POTSDAM Innenminister Jörg Schönbohm (CDU) befürchtet eine Belastung des brandenburgischen Regierungsbündnisses wegen des Streits um das neue Zuwanderungsgesetz des Bundes. Wie Schönbohm gestern in Potsdam sagte, könne er sich einen Ausstieg seiner Partei aus der Koalition mit der SPD vorstellen, falls Brandenburg dem Gesetz im Bundesrat zustimmt. “Die Beendigung der Koalition ist das Letzte, was ich will”, so der Minister, zumal die CDU auch angetreten sei, um eine PDS-Beteiligung an der Regierung zu verhindern. Allerdings hingen die Christdemokraten “nicht um jeden Preis” an der Großen Koalition. Beim Votum über die Zuwanderung gehe es um “Glaubwürdigkeit in einer Grundsatzfrage”.
Wie Schönbohm sagte, sei der gegenwärtige Entwurf des Zuwanderungsgesetzes für die märkische Union nicht zustimmungsfähig. Das Papier sei zu ungenau, wie die Zuwanderung begrenzt werden kann. Zudem müsse das Zuzugsalter für Kinder gesenkt werden. Für die Integration sei es dringend nötig, Kinder im frühen Alter nachzuholen. Als junge Erwachsene eingereist, stünden sie oft ohne Sprachkenntnisse und Ausbildung am Rand der Gesellschaft und seien auf Sozialleistungen angewiesen.
Schönbohm erwartet, dass mit dem Koalitionspartner SPD ein “Weg der Vernunft” beschritten werden kann. Sollte es keinen Kompromiss geben, müsse sich Brandenburg bei der Abstimmung im Bundesrat enthalten. Der Koalitionsvertrag schreibe das bei strittigen Fragen vor. Brandenburg ist in der Länderkammer zum “Zünglein an der Waage” geworden. SPD- und CDU-geführte Länder haben jeweils 31 Stimmen. Für die Mehrheit sind die vier Stimmen Brandenburgs ausschlaggebend. Schönbohm hofft, dass die von der Union geforderten Nachbesserungen bereits bis zur ersten Lesung des Gesetzespakets im Bundesrat am 21. Dezember eingearbeitet sind. “Mal sehen, ob wir den Sprengsatz ent-zündern können.” Der “Lackmustest” erfolge dann Anfang nächsten Jahres bei der Länder-Abstimmung.

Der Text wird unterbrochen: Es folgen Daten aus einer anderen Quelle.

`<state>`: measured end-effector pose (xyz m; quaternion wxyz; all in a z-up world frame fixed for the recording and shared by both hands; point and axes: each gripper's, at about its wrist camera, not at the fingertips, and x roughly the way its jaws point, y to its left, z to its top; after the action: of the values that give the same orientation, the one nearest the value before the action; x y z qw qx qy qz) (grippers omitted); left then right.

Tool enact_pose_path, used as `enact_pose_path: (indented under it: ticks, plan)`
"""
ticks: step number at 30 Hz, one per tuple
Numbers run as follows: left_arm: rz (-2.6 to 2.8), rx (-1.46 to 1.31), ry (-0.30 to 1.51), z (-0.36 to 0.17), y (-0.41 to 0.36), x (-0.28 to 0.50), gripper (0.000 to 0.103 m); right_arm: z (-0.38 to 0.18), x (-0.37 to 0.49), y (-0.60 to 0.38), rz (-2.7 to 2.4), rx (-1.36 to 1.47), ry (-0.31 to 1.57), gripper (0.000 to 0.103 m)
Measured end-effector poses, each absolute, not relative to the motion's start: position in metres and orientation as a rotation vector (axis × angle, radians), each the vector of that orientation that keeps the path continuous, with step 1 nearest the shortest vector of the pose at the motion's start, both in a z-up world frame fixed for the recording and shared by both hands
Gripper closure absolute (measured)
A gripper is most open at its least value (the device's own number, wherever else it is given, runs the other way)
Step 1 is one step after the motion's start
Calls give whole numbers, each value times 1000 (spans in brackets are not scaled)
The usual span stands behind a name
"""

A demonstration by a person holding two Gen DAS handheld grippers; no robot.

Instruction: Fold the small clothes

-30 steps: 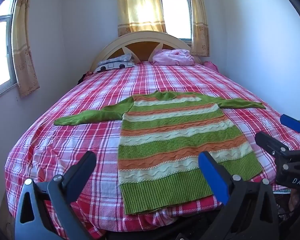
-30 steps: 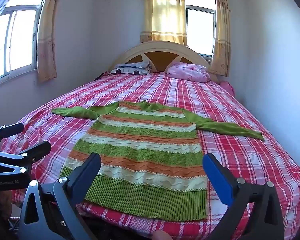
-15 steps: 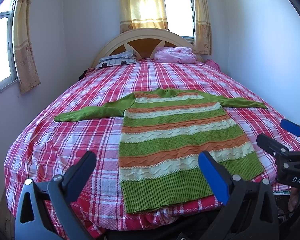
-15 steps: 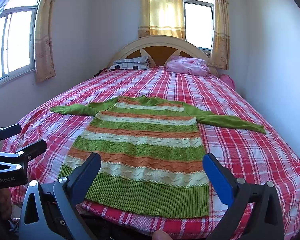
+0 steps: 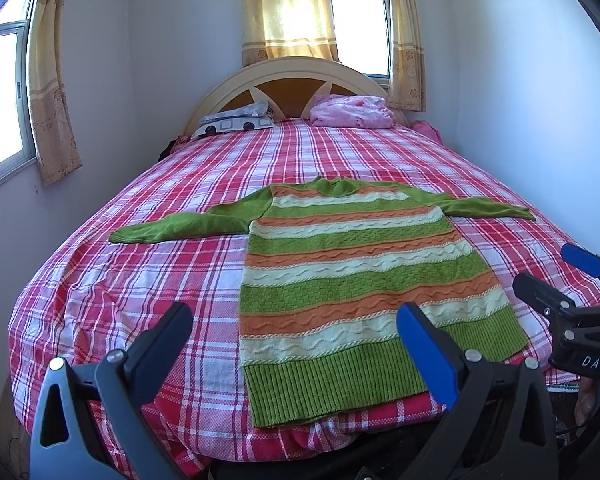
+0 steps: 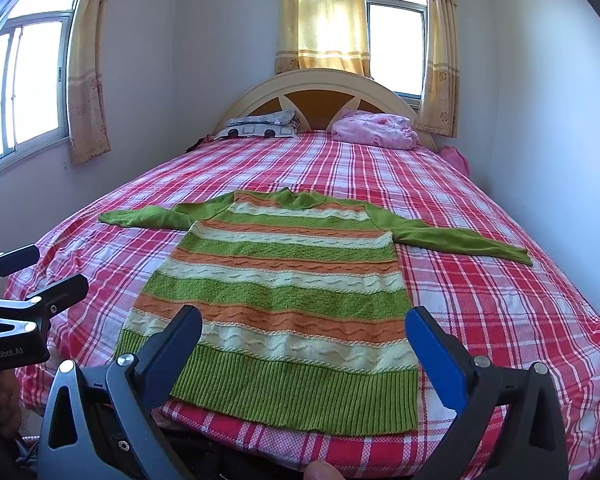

Schönbohm räumte ein, dass bei der Zuwanderung Druck von der Bundes-CDU ausgeübt werde. Es gebe einige Leute, die damit in den Bundestagswahlkampf 2002 ziehen wollten. Er plädiere aber dafür, das Thema aus dem Schlagabtausch der Parteien herauszuhalten. Allein mit der Arbeitslosigkeit und den Auslandseinsätzen der Bundeswehr gebe es genug Stoff für Auseinandersetzungen.
SPD-Landesgeschäftsführer Klaus Ness sieht keinen Bedarf, das Zuwanderungsgesetz nachzubessern. Für ihn sind Schönbohms Äußerungen “parteipolitisch motiviert”. Das Gesetz sei gerade auch von der Wirtschaft begrüßt worden. Natürlich solle man Veränderungen nicht von vornherein ausschließen. “Bis 21. Dezember haben wir noch eine Menge Zeit.” Ness zeigte sich zuversichtlich, dass die Potsdamer SPD/CDU-Regierung bis 2004 hält.
Ähnlich äußerte sich Gunter Fritsch, SPD-Fraktionschef im Landtag. Zu Bundesratsentscheidungen habe es immer Einigungen gegeben. Damit sei auch diesmal zu rechnen. Die Stimmenthaltung sei die Variante für den absoluten Notfall.